» **WORK TO COMPLETE**
Count every line in the data below where the word "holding" appears, then state only that count.

[Source records]
★ ★ ★ ★ ★

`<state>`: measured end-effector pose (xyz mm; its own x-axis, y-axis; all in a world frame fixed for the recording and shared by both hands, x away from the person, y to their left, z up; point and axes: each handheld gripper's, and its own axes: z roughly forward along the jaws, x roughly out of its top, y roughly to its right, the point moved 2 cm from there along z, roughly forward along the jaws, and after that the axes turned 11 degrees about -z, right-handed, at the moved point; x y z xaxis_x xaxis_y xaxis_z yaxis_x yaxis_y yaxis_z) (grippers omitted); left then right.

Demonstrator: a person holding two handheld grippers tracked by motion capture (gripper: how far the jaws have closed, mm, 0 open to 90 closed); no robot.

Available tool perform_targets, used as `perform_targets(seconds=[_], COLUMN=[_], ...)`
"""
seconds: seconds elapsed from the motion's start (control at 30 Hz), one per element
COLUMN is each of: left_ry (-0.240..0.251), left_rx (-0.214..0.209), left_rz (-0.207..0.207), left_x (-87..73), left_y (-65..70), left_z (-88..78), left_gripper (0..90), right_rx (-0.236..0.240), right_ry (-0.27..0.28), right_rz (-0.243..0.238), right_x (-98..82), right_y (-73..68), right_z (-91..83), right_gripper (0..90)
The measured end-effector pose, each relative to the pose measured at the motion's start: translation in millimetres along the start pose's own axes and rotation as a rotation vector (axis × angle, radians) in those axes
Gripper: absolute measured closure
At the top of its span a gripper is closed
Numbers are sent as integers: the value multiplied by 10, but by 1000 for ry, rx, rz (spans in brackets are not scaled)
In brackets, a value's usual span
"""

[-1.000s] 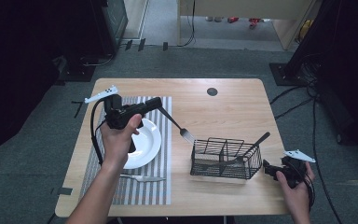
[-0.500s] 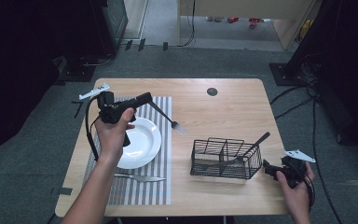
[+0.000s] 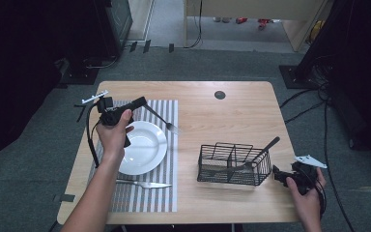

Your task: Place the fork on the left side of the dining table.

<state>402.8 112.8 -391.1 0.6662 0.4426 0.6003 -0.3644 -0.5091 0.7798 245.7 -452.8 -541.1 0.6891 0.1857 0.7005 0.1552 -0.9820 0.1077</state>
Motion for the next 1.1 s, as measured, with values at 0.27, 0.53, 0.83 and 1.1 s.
perform_targets(seconds=[0.27, 0.53, 0.83, 1.1], left_ry=[34, 109, 180, 253], left_rx=[21, 81, 167, 182], left_rz=[-76, -176, -280, -391], left_x=[70, 104, 71, 59], left_y=[-293, -668, -1067, -1326], left_z=[42, 107, 196, 236], left_gripper=[886, 886, 886, 886], right_rx=[0, 0, 0, 0], right_ry=[0, 0, 0, 1], right_rz=[0, 0, 0, 0], right_x=[0, 0, 0, 0], right_y=[0, 0, 0, 0], right_z=[0, 0, 0, 0], right_gripper=[0, 0, 0, 0])
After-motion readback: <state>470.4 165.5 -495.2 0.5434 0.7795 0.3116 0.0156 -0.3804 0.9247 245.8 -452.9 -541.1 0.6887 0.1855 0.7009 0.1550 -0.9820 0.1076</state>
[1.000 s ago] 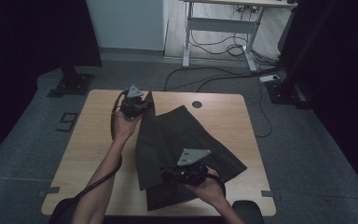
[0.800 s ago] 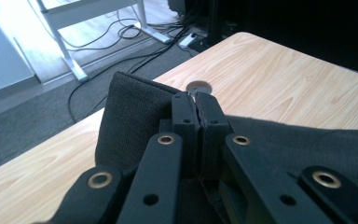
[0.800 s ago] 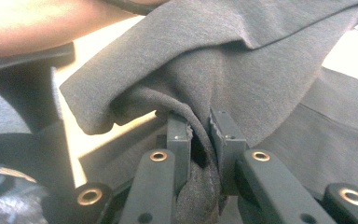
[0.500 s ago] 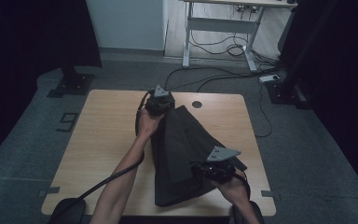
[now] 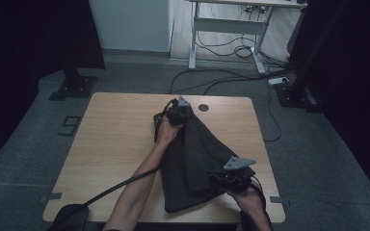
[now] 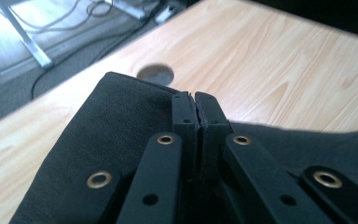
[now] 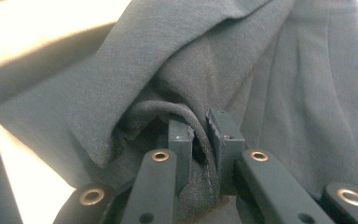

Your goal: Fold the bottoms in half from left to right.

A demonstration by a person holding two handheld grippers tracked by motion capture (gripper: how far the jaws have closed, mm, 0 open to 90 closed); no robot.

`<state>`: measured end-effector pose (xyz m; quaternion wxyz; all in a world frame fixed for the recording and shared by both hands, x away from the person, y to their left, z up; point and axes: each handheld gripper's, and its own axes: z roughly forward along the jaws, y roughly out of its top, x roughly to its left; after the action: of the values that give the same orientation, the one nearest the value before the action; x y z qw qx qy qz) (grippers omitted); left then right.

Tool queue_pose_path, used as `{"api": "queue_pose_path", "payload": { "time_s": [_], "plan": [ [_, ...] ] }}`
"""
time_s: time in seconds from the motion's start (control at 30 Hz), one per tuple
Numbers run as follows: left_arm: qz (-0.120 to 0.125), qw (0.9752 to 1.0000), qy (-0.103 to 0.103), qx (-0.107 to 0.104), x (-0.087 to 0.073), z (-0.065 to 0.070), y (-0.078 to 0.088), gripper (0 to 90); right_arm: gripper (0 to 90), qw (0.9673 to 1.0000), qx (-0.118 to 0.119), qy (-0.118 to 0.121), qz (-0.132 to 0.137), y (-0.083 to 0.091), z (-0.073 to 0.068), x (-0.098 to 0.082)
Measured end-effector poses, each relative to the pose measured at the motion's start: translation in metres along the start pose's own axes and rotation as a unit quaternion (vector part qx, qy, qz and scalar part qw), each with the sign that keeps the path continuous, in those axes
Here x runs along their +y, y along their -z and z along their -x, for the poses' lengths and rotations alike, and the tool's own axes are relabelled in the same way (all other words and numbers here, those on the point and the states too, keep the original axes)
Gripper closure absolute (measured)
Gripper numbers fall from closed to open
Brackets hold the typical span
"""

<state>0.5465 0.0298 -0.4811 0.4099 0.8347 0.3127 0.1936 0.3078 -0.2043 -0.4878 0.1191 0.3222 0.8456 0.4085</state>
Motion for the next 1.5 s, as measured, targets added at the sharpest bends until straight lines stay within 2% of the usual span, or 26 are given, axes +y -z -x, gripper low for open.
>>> {"api": "queue_pose_path", "payload": {
  "time_s": [0.07,0.2,0.27,0.33,0.4,0.47,0.5,0.53,0.57,0.6,0.67,0.83,1.07,1.17,1.23,1.33,1.5],
  "plan": [
    [-0.001,1.0,0.005,0.003,-0.004,0.001,-0.005,81.8,80.5,0.9999,-0.002,-0.005,-0.01,-0.004,0.003,-0.004],
    [0.013,0.9998,0.012,0.001,-0.001,-0.001,0.004,61.1,80.4,0.9997,-0.005,-0.007,-0.025,-0.008,0.007,-0.009],
    [0.019,0.9998,-0.002,0.011,0.003,0.0,0.014,53.7,80.2,0.9995,-0.007,-0.01,-0.03,-0.01,0.008,-0.011],
    [0.019,0.9998,-0.002,0.001,0.005,0.0,0.024,45.8,79.8,0.9994,-0.004,-0.015,-0.03,-0.01,0.009,-0.012],
    [0.024,0.9996,-0.014,0.002,0.004,0.002,0.035,41.1,78.5,0.9994,-0.004,-0.015,-0.03,-0.01,0.01,-0.013],
    [0.02,0.9996,-0.018,0.0,0.003,0.003,0.04,36.6,74.3,0.9993,-0.003,-0.017,-0.032,-0.009,0.011,-0.014],
    [0.016,0.9996,-0.025,0.0,-0.003,0.005,0.049,34.9,72.0,0.9992,-0.003,-0.018,-0.035,-0.008,0.011,-0.015],
    [0.016,0.9996,-0.025,0.0,-0.003,0.005,0.049,32.4,72.0,0.9992,-0.003,-0.018,-0.035,-0.008,0.011,-0.015],
    [0.012,0.9996,-0.026,-0.004,-0.011,0.006,0.057,30.3,66.0,0.9989,-0.012,-0.021,-0.041,-0.004,0.013,-0.018],
    [0.012,0.9996,-0.026,-0.004,-0.011,0.006,0.057,29.6,62.6,0.9987,-0.014,-0.025,-0.042,-0.001,0.014,-0.019],
    [0.008,0.9997,-0.021,-0.008,-0.026,0.007,0.068,26.1,57.7,0.9985,-0.02,-0.033,-0.039,0.006,0.018,-0.022],
    [0.001,0.9999,-0.012,-0.009,-0.049,0.011,0.082,19.5,44.1,0.9979,-0.034,-0.041,-0.037,0.023,0.025,-0.018],
    [-0.01,0.9999,-0.004,-0.013,-0.082,0.019,0.099,15.9,37.8,0.9971,-0.062,-0.032,-0.03,0.039,0.028,-0.002],
    [-0.015,0.9998,-0.003,-0.015,-0.096,0.026,0.104,15.1,35.5,0.9978,-0.05,-0.043,-0.011,0.043,0.026,0.006],
    [-0.017,0.9997,-0.002,-0.015,-0.104,0.031,0.107,14.4,33.2,0.9981,-0.05,-0.035,-0.004,0.042,0.022,0.014],
    [-0.02,0.9996,0.005,-0.02,-0.116,0.039,0.109,14.4,29.3,0.9988,-0.039,-0.029,0.009,0.035,0.015,0.027],
    [-0.035,0.9992,-0.002,-0.017,-0.13,0.048,0.106,14.5,20.9,0.9996,-0.016,-0.021,0.005,0.005,0.0,0.045]
  ]
}}
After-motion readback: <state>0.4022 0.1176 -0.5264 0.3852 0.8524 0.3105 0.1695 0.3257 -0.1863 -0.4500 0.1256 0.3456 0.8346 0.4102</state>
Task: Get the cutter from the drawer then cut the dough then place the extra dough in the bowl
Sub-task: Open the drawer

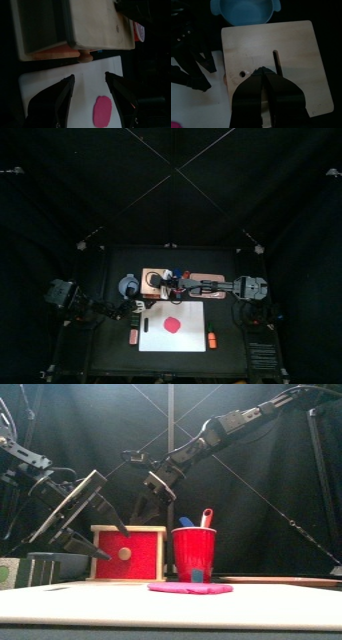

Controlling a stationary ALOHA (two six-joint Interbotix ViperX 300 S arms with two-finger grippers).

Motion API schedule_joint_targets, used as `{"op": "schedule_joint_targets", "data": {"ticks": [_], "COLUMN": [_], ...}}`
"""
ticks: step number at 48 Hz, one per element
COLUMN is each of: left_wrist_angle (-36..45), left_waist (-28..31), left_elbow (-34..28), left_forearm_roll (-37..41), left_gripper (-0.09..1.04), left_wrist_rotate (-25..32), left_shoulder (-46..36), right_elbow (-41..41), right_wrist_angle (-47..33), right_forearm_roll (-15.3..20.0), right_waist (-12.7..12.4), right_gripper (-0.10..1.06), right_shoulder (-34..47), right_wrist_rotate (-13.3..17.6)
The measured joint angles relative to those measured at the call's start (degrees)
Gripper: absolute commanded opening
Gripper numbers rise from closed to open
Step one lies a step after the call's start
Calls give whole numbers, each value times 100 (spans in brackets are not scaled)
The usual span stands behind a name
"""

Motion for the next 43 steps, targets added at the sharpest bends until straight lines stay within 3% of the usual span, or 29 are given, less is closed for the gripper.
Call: {"op": "schedule_joint_targets", "data": {"ticks": [13, 29, 43], "left_wrist_angle": [9, 26, 9], "left_waist": [431, 519, 510], "left_elbow": [-167, -237, -264], "left_forearm_roll": [281, 369, 369], "left_gripper": [86, 85, 70], "left_wrist_rotate": [9, 18, 18], "left_shoulder": [202, 448, 519], "right_elbow": [9, 9, 9], "right_wrist_angle": [0, 0, 9], "right_forearm_roll": [0, 9, 18], "right_waist": [26, 35, 62], "right_gripper": [4, 4, 4], "right_shoulder": [0, 0, 0], "right_wrist_rotate": [9, 35, 44]}}
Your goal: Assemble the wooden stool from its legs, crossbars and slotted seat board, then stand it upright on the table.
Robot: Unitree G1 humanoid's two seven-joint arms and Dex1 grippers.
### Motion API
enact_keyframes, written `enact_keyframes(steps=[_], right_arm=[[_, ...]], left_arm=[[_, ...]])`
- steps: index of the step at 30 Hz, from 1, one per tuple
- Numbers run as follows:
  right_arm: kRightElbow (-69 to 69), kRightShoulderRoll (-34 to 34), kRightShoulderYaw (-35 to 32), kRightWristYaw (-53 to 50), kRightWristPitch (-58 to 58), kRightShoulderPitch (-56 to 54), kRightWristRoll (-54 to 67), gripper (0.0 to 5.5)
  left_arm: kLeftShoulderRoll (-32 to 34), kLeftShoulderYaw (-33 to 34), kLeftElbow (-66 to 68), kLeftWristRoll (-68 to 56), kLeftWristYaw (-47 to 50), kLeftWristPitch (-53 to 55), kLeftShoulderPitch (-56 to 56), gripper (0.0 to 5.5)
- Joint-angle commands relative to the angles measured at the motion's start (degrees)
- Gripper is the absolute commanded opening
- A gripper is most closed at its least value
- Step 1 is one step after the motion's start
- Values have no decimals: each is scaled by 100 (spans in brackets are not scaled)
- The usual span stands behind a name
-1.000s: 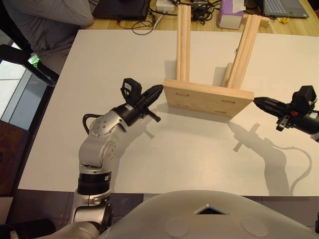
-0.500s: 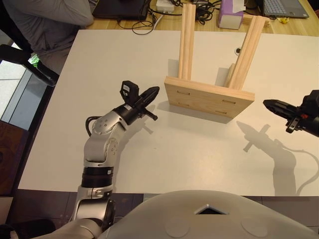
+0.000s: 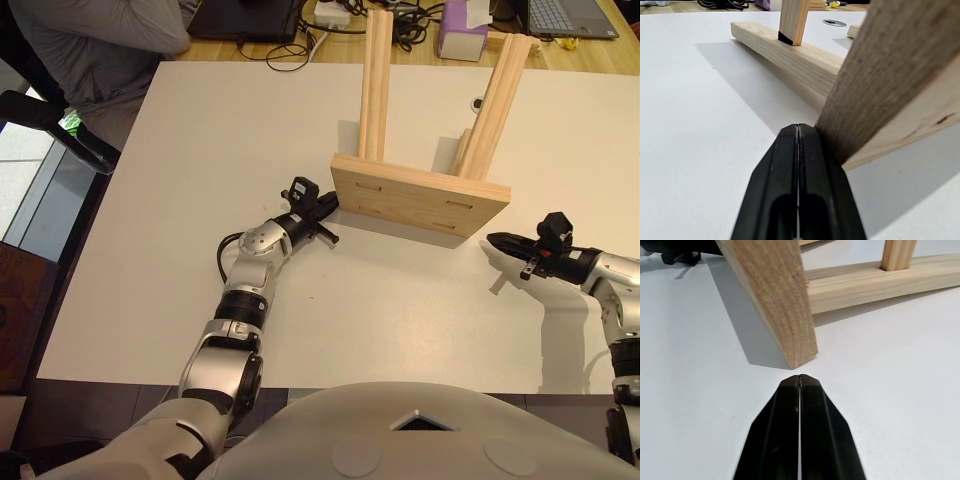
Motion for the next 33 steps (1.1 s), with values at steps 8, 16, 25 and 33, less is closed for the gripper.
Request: enact_keyframes(steps=[8,16,25,33], right_arm=[[593,177,151,-263,-493,-342,-346,0],[993,206,149,-535,-758,-569,-530,0],[1102,202,162,-581,-844,-605,-554,0],[1072,229,183,-577,-829,-628,-562,0]], left_arm=[[684,65,560,413,-190,-199,281,2],[581,-173,243,459,-588,-225,361,2],[455,-394,128,526,-655,-148,323,2],[517,-401,11,520,-728,-80,450,2]])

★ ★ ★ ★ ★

» **SOLUTION FOR THIS TASK**
2